◆ **Activity**
An exact transcription of all the data is the expected reply.

◆ **Dataset section**
↓↓↓

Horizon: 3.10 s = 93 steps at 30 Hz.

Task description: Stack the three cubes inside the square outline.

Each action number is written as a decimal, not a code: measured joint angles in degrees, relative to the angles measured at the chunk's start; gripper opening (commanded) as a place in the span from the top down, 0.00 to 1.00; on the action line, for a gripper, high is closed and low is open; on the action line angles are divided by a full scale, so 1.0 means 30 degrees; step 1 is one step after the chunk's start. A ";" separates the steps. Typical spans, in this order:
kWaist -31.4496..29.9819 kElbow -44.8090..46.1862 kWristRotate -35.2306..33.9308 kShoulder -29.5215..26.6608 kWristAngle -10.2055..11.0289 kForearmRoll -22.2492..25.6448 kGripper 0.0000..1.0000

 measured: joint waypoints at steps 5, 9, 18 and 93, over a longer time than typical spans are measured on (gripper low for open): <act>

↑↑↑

◆ **Exercise output**
Horizon: 3.10 s = 93 steps at 30 Hz.

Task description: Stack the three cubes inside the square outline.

Each action number is written as a decimal, not a code: measured joint angles in degrees, relative to the angles measured at the chunk's start; gripper opening (commanded) as a place in the span from the top down, 0.00 to 1.00; on the action line, for a gripper, high is closed and low is open; on the action line angles are divided by a full scale, so 1.0 means 30 degrees; step 1 is one step after the chunk's start. A ";" separates the steps. Typical spans, in this order:
kWaist -31.4496..29.9819 kElbow -44.8090..46.1862 kWristRotate -35.2306..33.9308 kShoulder -29.5215..26.6608 kWristAngle -10.2055..11.0289 kForearmRoll -22.2492..25.6448 kGripper 0.0000..1.0000

 measured: joint waypoints at steps 5, 9, 18 and 93, over a longer time than typical spans are measured on (gripper low for open): <act>

What was asked now has a complete answer.